Nuestro vínculo con Hashem puede compararse con un matrimonio. Sin embargo, a pesar de su intensidad, el vínculo matrimonial puede disolverse con el divorcio. Si el pueblo judío peca, los fiscales celestiales insistirán en que Hashem renuncie a Su relación con ellos. Sin embargo, Hashem no dejará de amar al pueblo judío, a pesar de sus fallas. Informará a los fiscales que  su vínculo con el pueblo judío es más profundo que el de una pareja que puede ser destruida. Se puede comparar con la relación de un padre con su hija. No importa cuán mal se comporte una hija, un padre no puede abolir la relación. Sin embargo, aunque no puede anular su conexión, un padre puede enfadarse mucho con su hija y su relación puede volverse amarga. Pero Hashem no permitirá que Su amor desaparezca. desfallezca.

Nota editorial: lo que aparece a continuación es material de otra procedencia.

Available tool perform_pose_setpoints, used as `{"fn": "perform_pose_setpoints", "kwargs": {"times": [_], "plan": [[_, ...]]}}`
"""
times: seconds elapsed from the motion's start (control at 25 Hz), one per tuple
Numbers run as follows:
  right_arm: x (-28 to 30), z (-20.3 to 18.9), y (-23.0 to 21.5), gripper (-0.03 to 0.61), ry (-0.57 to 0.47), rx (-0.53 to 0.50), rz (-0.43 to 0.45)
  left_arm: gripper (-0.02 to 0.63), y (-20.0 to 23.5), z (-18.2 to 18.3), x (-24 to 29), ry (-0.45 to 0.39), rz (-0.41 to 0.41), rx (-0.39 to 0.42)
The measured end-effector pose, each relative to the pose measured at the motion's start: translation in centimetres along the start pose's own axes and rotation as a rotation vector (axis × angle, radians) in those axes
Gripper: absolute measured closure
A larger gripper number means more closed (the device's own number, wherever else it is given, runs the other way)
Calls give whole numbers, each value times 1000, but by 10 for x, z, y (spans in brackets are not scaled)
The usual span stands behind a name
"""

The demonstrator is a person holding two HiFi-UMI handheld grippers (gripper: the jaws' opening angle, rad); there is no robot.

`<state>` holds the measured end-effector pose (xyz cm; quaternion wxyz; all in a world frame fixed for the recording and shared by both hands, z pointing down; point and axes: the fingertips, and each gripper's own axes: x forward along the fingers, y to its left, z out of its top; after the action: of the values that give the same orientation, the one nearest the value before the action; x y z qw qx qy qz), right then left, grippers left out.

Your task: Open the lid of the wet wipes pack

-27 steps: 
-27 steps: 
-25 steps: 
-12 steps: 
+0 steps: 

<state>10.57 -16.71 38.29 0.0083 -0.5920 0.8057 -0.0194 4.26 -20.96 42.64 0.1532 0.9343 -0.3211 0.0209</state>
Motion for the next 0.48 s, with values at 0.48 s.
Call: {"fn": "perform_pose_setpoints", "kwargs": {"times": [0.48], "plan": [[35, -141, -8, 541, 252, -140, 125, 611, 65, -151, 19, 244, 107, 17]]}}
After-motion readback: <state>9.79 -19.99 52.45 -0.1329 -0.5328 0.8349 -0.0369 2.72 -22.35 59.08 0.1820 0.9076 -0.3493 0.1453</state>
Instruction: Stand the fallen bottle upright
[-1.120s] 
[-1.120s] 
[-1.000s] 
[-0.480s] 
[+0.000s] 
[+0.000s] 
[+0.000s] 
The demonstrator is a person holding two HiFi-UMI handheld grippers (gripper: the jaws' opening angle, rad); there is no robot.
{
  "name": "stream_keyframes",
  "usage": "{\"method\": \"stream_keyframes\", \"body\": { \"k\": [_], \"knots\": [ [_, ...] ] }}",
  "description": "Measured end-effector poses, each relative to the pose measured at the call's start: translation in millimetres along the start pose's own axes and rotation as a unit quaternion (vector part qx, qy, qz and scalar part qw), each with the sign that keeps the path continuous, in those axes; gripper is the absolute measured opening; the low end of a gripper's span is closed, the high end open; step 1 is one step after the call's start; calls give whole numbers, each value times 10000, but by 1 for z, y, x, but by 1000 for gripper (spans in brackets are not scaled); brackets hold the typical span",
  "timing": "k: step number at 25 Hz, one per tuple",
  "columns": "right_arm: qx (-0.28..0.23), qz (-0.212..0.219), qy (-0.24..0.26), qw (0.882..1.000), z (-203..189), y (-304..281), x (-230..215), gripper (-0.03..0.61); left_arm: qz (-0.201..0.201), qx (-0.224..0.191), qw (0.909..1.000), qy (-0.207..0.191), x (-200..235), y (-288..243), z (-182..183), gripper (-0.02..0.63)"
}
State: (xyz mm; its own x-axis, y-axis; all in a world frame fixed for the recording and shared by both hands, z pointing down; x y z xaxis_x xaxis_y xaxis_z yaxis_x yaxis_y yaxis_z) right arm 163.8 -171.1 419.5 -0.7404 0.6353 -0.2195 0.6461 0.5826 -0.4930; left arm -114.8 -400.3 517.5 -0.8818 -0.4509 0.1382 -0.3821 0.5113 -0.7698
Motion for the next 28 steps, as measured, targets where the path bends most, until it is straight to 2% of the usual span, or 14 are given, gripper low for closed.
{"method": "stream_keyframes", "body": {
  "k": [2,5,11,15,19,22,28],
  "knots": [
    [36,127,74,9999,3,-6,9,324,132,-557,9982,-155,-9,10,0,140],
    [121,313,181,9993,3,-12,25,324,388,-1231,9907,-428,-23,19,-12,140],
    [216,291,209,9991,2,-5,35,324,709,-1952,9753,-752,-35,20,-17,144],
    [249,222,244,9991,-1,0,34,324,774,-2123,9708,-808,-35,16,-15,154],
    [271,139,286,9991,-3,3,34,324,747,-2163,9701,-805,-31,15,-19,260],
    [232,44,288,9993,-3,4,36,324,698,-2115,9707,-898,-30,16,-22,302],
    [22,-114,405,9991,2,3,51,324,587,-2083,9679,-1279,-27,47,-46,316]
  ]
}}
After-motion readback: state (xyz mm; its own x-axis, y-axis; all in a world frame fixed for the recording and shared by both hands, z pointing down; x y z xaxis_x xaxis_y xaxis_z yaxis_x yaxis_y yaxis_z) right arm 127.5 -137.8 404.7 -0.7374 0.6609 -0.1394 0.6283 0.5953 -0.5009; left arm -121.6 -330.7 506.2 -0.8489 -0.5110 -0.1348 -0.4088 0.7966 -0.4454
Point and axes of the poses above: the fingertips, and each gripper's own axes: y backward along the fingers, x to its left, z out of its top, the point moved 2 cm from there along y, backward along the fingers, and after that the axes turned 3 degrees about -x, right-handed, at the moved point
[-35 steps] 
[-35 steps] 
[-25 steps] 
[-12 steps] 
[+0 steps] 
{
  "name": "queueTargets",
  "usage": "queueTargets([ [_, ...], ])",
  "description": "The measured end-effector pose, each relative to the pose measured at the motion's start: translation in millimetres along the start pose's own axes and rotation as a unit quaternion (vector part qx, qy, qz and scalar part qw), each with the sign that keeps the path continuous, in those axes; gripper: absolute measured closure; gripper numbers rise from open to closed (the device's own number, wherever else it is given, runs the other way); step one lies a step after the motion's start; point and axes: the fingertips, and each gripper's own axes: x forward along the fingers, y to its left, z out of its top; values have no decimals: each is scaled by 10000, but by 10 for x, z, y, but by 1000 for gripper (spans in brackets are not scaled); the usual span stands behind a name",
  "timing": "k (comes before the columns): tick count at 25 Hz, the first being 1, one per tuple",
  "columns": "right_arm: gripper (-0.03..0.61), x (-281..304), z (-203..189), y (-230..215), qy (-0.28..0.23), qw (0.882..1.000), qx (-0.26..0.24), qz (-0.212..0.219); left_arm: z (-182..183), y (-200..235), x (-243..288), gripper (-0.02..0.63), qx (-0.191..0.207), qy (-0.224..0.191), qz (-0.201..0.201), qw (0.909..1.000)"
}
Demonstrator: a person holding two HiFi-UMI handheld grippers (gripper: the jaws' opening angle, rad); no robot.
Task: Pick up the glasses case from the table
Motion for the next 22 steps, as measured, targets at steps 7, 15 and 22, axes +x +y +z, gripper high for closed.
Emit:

Si es necesario, comparará Su relación con ellos a la de una madre y su bebé lactante. Una madre, entre besos y abrazos a su bebé, la llamará “Mamale” (mi pequeña madre). El amor que una madre tiene por su pequeño bebé no puede ni siquiera ser mellado. Incluso si el bebé se limpiara la cara de chocolate con el vestido blanco de Shabat de su madre, o dejara caer su anillo de diamantes por el desagüe, la madre seguiría abrazando y besando al bebé tanto como antes. No hay lugar para el distanciamiento entre una אשה y su עולה. Si el pueblo judío peca hasta el punto de que, incluso como una relación padre-hija, su vínculo sufriera, Hashem no dejará de amarlos. Él simplemente se referirá a ellos como su 'Mamale', mi dulce y muy inocente pequeña querida. Hashem aseguró al pueblo judío que si violaban su vínculo matrimonial y Él destrozaba las tablas de la ley, dejaría de comparar su relación con la relación sensible que existe entre un esposo y una esposa y, por lo tanto, podrá pasar por alto a pecado del becerro de oro.

Sin embargo, nuestra relación con Di-s no se perdería porque estamos conectados mucho más profundamente. Hashem considerará nuestra conexión como la de una madre con su bebé, y seguiremos siendo maravillosamente uno con Hashem.